- **WHAT THE TASK REQUIRES**
Transcribe each line below without altering anything.
-- DATASET SECTION follows --
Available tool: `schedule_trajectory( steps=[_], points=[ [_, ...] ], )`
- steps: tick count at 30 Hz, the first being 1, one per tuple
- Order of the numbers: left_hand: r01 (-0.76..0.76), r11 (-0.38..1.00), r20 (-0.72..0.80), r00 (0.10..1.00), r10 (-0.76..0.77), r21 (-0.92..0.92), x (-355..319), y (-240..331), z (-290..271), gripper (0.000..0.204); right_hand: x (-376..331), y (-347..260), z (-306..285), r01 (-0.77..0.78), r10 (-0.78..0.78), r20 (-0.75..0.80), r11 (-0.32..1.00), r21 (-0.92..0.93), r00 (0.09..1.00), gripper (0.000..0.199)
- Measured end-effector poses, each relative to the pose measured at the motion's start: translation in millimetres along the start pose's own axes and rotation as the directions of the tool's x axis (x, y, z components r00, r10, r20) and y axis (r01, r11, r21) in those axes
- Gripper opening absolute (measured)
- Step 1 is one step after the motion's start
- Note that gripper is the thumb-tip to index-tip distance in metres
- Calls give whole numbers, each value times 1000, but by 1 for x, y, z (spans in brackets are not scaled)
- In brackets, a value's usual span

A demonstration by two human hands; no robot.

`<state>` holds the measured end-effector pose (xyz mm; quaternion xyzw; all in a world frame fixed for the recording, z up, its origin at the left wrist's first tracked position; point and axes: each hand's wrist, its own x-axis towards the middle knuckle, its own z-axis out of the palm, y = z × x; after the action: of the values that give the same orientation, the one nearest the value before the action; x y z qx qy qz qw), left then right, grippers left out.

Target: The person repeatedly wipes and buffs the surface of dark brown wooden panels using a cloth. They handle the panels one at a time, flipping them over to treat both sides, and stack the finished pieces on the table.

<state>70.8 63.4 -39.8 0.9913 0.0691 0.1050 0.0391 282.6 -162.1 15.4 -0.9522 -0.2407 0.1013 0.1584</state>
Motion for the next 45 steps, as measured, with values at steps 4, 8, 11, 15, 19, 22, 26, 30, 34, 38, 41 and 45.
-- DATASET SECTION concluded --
- **SOLUTION BELOW**
Available tool: `schedule_trajectory( steps=[_], points=[ [_, ...] ], )`
- steps: tick count at 30 Hz, the first being 1, one per tuple
- Order of the numbers: left_hand: r01 (-0.76..0.76), r11 (-0.38..1.00), r20 (-0.72..0.80), r00 (0.10..1.00), r10 (-0.76..0.77), r21 (-0.92..0.92), x (-355..319), y (-240..331), z (-290..271), gripper (0.000..0.204); right_hand: x (-376..331), y (-347..260), z (-306..285), r01 (-0.77..0.78), r10 (-0.78..0.78), r20 (-0.75..0.80), r11 (-0.32..1.00), r21 (-0.92..0.93), r00 (0.09..1.00), gripper (0.000..0.199)
- Measured end-effector poses, each relative to the pose measured at the motion's start: translation in millimetres along the start pose's own axes and rotation as the directions of the tool's x axis (x, y, z components r00, r10, r20) and y axis (r01, r11, r21) in those axes
- Gripper opening absolute (measured)
- Step 1 is one step after the motion's start
- Note that gripper is the thumb-tip to index-tip distance in metres
- Calls give whole numbers, each value times 1000, but by 1 for x, y, z (spans in brackets are not scaled)
- In brackets, a value's usual span

A demonstration by two human hands; no robot.

`<state>` holds the measured end-effector pose (xyz mm; quaternion xyzw; all in a world frame fixed for the recording, z up, its origin at the left wrist's first tracked position; point and axes: each hand's wrist, its own x-axis towards the middle knuckle, its own z-axis out of the palm, y = z × x; after the action: of the values that give the same orientation, the one nearest the value before the action; x y z qx qy qz qw), left then right, grippers left out.

Target: The person repeatedly wipes and buffs the surface of dark brown wooden panels using a cloth. They handle the panels one at a time, flipping them over to treat both sides, and stack the finished pieces on the table.

<state>70.8 63.4 -39.8 0.9913 0.0691 0.1050 0.0391 282.6 -162.1 15.4 -0.9522 -0.2407 0.1013 0.1584</state>
Motion for the next 45 steps, as measured, with values at steps 4, 8, 11, 15, 19, 22, 26, 30, 34, 38, 41 and 45.

No more output is expected.